Lead/Presenter: Jennifer Funderburk,
VA Center for Integrated Healthcare
All Authors: Funderburk JS (VA Center for Integrated Healthcare), Shepardson, RS VA Center for Integrated Healthcare Pigeon, W Center of Excellence for Suicide Prevention
Longitudinal and clinical trial research depends on successful engagement of Veterans as participants. This can be challenging, especially when recruiting Veterans with mental health symptoms. We implemented a multi-site randomized controlled trial that screened 1183 Veterans from primary care across 4 years yielding 140 Veterans with depressive symptoms engaging in the trial and meeting the projected sample size with no extension. This presentation will share the lessons learned on Veteran engagement via recruitment, enrollment, and retention practices.
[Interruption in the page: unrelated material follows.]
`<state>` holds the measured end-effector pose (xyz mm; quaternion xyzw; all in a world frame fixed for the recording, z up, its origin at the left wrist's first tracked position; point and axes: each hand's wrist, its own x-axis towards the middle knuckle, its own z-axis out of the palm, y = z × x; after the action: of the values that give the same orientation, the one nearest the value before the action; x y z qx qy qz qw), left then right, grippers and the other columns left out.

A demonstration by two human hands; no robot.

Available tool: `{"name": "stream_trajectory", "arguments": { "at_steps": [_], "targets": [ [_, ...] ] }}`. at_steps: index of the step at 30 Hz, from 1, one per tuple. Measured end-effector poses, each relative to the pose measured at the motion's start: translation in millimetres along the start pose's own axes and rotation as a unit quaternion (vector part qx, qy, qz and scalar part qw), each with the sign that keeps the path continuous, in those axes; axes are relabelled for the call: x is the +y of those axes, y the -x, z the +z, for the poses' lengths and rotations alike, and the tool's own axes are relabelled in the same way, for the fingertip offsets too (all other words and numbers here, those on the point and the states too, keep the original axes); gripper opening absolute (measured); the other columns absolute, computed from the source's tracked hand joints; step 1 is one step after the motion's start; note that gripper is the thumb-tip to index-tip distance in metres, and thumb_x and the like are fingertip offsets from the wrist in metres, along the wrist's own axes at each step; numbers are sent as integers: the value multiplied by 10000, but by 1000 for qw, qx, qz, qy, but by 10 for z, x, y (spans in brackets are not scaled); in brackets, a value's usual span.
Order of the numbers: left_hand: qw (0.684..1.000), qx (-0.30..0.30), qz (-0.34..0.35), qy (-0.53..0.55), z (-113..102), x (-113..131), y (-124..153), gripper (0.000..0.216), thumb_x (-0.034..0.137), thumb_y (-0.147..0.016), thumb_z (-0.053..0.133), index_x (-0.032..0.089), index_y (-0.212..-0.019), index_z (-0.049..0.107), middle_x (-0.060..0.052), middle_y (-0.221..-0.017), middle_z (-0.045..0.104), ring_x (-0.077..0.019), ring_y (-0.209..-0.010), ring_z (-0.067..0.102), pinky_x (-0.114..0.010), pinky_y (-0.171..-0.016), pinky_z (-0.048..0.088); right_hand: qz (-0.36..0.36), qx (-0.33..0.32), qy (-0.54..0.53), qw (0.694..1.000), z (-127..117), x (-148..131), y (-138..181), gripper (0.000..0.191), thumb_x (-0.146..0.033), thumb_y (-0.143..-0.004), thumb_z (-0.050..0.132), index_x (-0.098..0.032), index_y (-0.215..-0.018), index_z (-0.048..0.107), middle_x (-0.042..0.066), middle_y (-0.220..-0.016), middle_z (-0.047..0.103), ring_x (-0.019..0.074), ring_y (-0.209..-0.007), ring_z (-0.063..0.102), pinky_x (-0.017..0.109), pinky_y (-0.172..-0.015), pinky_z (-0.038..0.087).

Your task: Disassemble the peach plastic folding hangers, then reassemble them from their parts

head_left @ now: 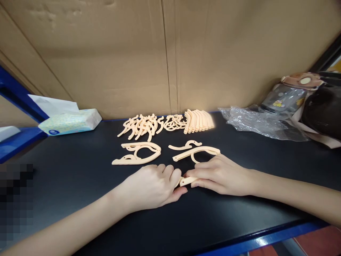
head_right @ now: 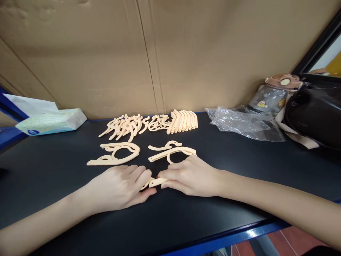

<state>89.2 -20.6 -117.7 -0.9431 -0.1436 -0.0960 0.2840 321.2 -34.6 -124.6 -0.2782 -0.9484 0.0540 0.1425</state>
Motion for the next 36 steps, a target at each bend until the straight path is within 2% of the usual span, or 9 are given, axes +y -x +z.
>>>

Pilot work (n = 222) was conducted to help determine initial strategies to use to improve recruitment, enrollment, and retention. Two different recruitment methods (e.g., direct referrals and case finding followed by a letter from the primary care provider) were used to recruit Veterans from primary care. Specific tracking systems were created to assist investigators in identifying patterns in recruitment, enrollment, and retention rates. After identifying a high decline rate to phone screens in the pilot (46%), meetings with a Veteran Engagement Board were used to help re-design our recruitment letter. Based on findings from a survey of Veteran interest in research and reasons to participate (n = 319), training was conducted with staff on how to approach Veterans on the phone when following up from a letter.
Initial pilot work had a 46% decline rate when Veterans were called following a letter sent by their primary care provider, a 41% enrollment rate, and an 81% retention rate pre/post intervention. Results from the multi-site trial revealed a 38% decline rate when Veterans were called following a letter sent by their primary care provider, a 61% enrollment rate, an 86% retention rate pre/post intervention, and a 72% retention rate at 24-week follow-up. The difference between the pilot trial and RCT trial was statistically significant for retention rate (?2 = 9.99, p < .01) and decline rate (?2 = 4.09, p < .05, but not enrollment rate (?2 = 2.89, p = .09).
Strategies employed did help to decrease decline rates and improve retention rates in the clinical trial.
Lessons learned can help inform other health services researchers on strategies for successful veteran engagement in research as participants, especially those with mental health symptoms.